Joe stepped up to the desk, glancing down at the stack of old fashioned paper magazines (oh lord was that xeno porn?) before looking at the screen. His jaw dropped. This had NOT been in the briefing. All he’d gotten was a notification to report to his new berth... but he’d have to check the papers later just in case he was blind.
=== Spaceys - The Rest of the Best! ===
OFFICIAL MEMO OF PROMOTION FOR DELIVERY TO NIER, J.
Hello, Joseph!
We are glad to inform you that, effective as of your boarding Spaceys Space Station ID SS-11, you are promoted to Chief Station Engineer! We understand that this promotion is sudden, but due to a lack of available personnel and the relative priority of your destination assignment, it has been decided that it would be most suitable to make you the highest authority figure in SS-11’s Engineering hierarchy. Your responsibilities will of course be expanded to fit your new role, and we are certain you will excel in your new position.
Additional remuneration will not be provided as you were unavailable for negotiations. Back pay as well as danger pay can be negotiated once you have successfully passed a probation period of two months.
We wish you the greatest of success in your new role, and know that you will excel in the Spaceys tradition of being the Rest of the Best!
Kind Regards,
HR Intelligence ICQ-1337-455
Joe’s vision constricted. He’d heard of this. Management would decide a station wasn’t required and start removing people from critical postings, replacing them with people under-trained and unprepared for the nightmare that resulted. Eventually the station would either blow itself up, or it would make itself profitable enough to get priority. Either way business won. He’d just never expected to be one of those, comfortable as he was in a low-pressure job with only the occasional bouts of screaming panic or terror.

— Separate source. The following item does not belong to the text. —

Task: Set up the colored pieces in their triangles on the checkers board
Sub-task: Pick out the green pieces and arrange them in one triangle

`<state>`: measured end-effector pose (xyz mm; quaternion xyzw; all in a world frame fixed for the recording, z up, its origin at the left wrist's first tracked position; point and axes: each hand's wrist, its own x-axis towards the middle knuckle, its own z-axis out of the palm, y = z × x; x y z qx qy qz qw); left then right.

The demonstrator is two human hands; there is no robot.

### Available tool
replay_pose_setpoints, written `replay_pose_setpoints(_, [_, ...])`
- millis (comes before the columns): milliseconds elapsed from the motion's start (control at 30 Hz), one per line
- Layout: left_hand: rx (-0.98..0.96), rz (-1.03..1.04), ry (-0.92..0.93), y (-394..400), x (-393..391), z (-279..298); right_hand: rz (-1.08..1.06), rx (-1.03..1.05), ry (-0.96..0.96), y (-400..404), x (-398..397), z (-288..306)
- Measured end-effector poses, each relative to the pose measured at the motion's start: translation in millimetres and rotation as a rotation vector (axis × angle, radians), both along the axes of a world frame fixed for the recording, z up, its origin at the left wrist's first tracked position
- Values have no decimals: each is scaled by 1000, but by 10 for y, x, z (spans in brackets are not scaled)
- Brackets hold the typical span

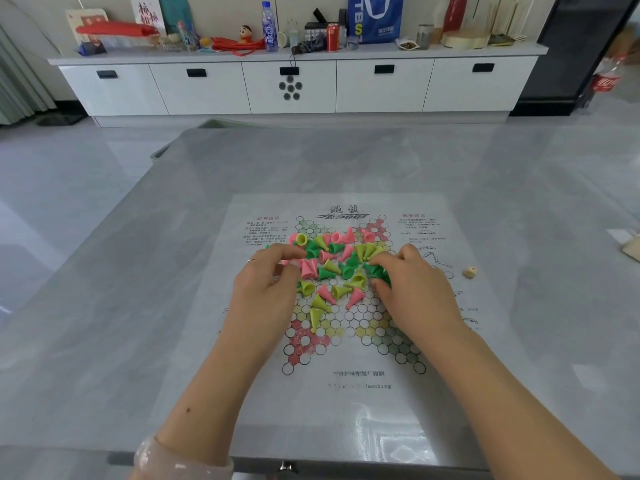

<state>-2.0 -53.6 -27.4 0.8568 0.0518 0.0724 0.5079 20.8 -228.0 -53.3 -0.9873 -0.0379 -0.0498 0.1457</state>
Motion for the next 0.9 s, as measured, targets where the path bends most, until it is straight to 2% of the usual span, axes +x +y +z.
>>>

Aaron put a hand to Joe’s back and supported him to a seat. He waited patiently for the hyperventilating to stop then stepped up.
“Listen, I know it’s tough, but you’re all we got. There’s a pretty bad situation down there in the reactor and we kinda need it looked at.” Joe saw the man’s forehead acquire a gleam as he started sweating.

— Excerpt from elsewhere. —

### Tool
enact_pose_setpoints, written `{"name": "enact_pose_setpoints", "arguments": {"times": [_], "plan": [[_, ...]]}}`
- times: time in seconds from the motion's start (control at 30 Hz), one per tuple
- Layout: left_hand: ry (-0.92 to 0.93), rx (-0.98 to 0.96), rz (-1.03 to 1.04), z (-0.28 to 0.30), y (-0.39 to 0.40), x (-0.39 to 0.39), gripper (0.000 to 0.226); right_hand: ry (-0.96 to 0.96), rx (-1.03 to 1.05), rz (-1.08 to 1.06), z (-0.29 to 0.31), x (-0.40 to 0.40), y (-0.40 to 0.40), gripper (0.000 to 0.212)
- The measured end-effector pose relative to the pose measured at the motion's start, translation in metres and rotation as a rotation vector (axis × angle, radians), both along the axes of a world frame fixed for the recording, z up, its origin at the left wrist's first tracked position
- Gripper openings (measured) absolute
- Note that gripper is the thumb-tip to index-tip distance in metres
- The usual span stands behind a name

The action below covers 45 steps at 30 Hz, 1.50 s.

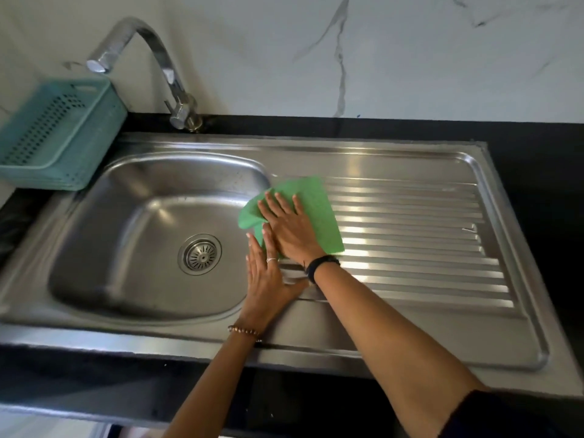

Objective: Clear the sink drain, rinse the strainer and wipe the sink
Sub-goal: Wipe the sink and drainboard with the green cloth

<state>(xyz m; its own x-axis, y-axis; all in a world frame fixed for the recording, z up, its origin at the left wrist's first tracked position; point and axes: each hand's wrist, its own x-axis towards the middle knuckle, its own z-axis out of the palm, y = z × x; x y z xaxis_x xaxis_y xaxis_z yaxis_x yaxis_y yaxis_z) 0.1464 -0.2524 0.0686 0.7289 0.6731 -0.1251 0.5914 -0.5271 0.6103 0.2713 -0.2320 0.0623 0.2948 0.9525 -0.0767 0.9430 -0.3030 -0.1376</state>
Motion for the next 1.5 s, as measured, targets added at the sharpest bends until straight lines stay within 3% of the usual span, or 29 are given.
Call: {"name": "enact_pose_setpoints", "arguments": {"times": [0.23,0.47,0.57,0.7,0.93,1.1,1.23,1.37,1.5], "plan": [[0.162,0.068,-0.034,-0.002,-0.027,0.002,0.106,0.108,0.098,-0.098,-0.006,0.018,-0.055,0.05],[0.203,0.113,-0.196,-0.003,-0.101,0.053,0.08,0.091,0.117,-0.311,-0.005,0.101,-0.169,0.05],[0.212,0.065,-0.17,0.0,-0.121,0.068,0.073,0.089,0.114,-0.426,-0.003,0.136,-0.217,0.051],[0.245,0.124,-0.183,-0.003,-0.127,0.068,0.091,0.066,0.099,-0.509,0.003,0.15,-0.247,0.051],[0.291,0.159,-0.169,-0.008,-0.128,0.07,0.09,0.035,0.101,-0.584,-0.005,0.108,-0.277,0.053],[0.319,0.16,-0.162,-0.008,-0.129,0.069,0.091,0.021,0.099,-0.628,-0.004,0.118,-0.264,0.055],[0.268,0.078,-0.211,-0.002,-0.121,0.063,0.105,0.035,0.073,-0.667,0.0,0.136,-0.245,0.056],[0.275,0.106,-0.101,0.003,-0.088,0.029,0.113,0.04,0.064,-0.683,0.0,0.131,-0.239,0.055],[0.358,0.092,0.095,0.005,-0.062,-0.013,0.118,0.107,0.084,-0.534,0.001,0.092,-0.193,0.054]]}}
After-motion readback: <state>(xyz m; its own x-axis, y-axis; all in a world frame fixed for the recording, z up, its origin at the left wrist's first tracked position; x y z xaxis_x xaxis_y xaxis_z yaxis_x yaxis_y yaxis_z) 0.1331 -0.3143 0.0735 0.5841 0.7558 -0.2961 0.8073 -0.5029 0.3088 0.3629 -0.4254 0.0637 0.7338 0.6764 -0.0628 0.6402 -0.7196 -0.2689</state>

“To be honest we don’t even know how long it’s got till she blows. Most of the dials in the control room are green but some are red and some are yellow and they all have important sounding words on the label. I dunno, I’m just a customs agent.”
Joe calmed down quickly as he realised how serious it could be. The station was already falling apart, a reactor meltdown wouldn’t destroy the station but it would render it dead in space, which meant everyone on it was dead anyway. He took a deep breath.
“Okay fine, introduce me to whoever’s in charge.”
As they turned to enter the dilapidated station, there was a loud ding on the station intercom.
“Shuttle has departed the station.”
He hoped it wasn’t the last time he’d hear that.